• Francis J Giles.
• Department of Leukemia, Box 428, University of Texas MD Anderson Cancer Center, 1400 Holcombe Boulevard, Houston, TX 77030, USA. frankgiles@aol.com
• Expert Rev Anticancer Ther. 2002 Dec 1; 2 (6): 630-40.

AbstractCD33 is a suitable target to guide delivery of a toxic moiety to most acute myeloid leukemia cells. Gemtuzumab ozogamicin (Mylotarg) is a humanized antiCD33 monoclonal antibody covalently linked to a derivative of a cytotoxic antibiotic, calicheamicin. As a single agent, gemtuzumab ozogamicin has activity (complete remission rate of 15-20%) in patients with relapsed disease. Gemtuzumab ozogamicin-based combinations are being studied as induction, maintenance and relapse regimens. The chemical hepatotoxicity often observed with gemtuzumab ozogamicin therapy is of little clinical consequence. However, hepatic veno-occlusive disease is a relatively frequent and serious toxicity for which no clear risk factors, other than stem cell transplantation, have been defined. Gemtuzumab ozogamicin-based regimens may be particularly worthy of study in patients with acute promyelocytic leukemia.
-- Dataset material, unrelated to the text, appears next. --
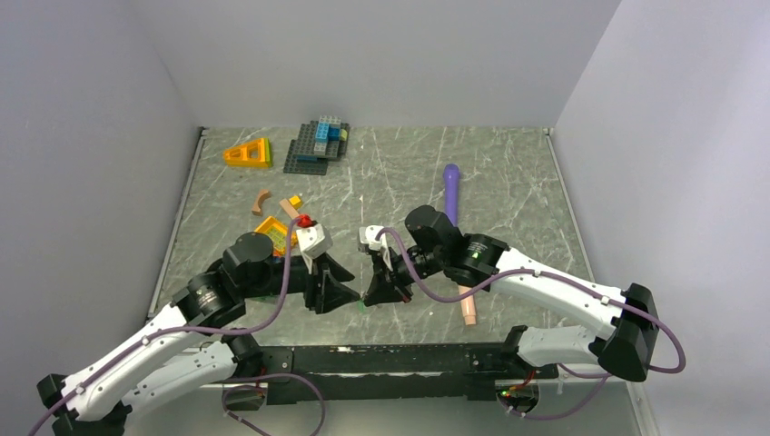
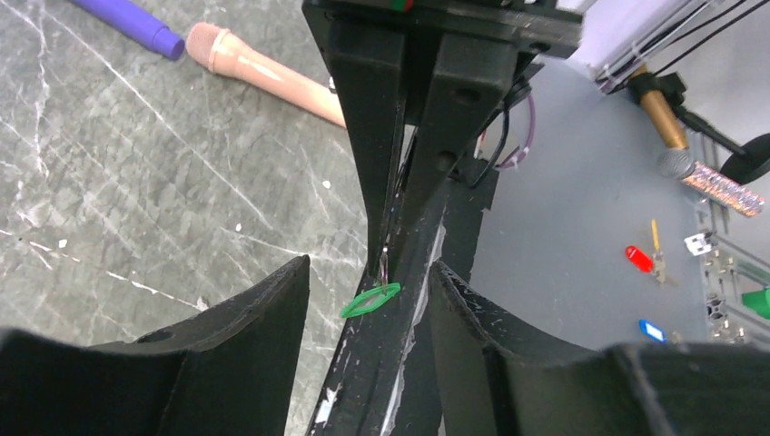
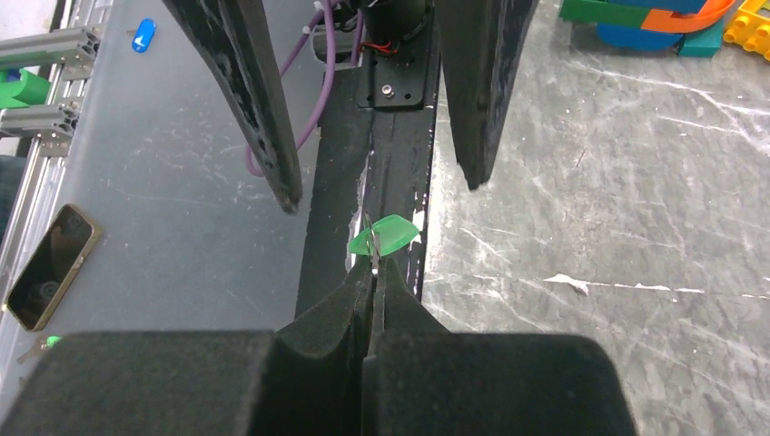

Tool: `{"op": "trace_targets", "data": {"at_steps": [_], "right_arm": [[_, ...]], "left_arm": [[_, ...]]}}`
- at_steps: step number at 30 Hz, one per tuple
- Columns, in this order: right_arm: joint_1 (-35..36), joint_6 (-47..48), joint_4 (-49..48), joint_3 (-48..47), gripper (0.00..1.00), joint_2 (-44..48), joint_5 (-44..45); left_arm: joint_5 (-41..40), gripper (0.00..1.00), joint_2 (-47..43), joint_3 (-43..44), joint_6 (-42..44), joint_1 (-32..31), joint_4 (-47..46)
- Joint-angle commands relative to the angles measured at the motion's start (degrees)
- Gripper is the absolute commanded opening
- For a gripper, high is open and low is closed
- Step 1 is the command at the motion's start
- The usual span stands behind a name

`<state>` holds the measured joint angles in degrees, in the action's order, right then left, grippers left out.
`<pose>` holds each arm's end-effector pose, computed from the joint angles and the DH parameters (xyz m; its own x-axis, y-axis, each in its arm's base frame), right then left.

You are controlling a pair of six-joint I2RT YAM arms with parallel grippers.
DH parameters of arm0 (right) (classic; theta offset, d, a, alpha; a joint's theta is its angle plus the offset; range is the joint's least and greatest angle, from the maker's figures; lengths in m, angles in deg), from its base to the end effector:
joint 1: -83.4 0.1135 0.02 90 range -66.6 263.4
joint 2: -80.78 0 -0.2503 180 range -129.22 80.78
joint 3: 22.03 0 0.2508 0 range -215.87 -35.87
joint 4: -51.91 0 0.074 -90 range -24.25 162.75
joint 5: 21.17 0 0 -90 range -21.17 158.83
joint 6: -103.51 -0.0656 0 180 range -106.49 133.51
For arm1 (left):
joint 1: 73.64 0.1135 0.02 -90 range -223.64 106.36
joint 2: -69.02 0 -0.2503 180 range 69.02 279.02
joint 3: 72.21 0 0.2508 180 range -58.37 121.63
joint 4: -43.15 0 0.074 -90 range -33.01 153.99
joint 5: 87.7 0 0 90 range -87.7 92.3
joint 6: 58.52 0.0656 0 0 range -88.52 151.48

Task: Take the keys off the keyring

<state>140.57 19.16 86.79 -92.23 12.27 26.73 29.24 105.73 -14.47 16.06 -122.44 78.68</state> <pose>0.1157 0.2605 0.2866 -0.2040 -0.4509 -0.8689 -0.9524 -0.1141 0.2828 0.0973 -0.1563 0.3200 -0.4142 0.1132 -0.9031 0.8813 0.2980 -0.3668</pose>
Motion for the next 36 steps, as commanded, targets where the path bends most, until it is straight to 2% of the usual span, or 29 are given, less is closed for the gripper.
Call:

Gemtuzumab ozogamicin is approved as single-agent therapy for patients over the age of 60 years in first relapse who are not considered candidates for cytotoxic therapy. The administration of gemtuzumab ozogamicin should be carried out under a level of supervision commensurate with that afforded other intensely myelosuppressive agents. Gemtuzumab ozogamicin-based combinations should not be prescribed outside the research setting until further data is available.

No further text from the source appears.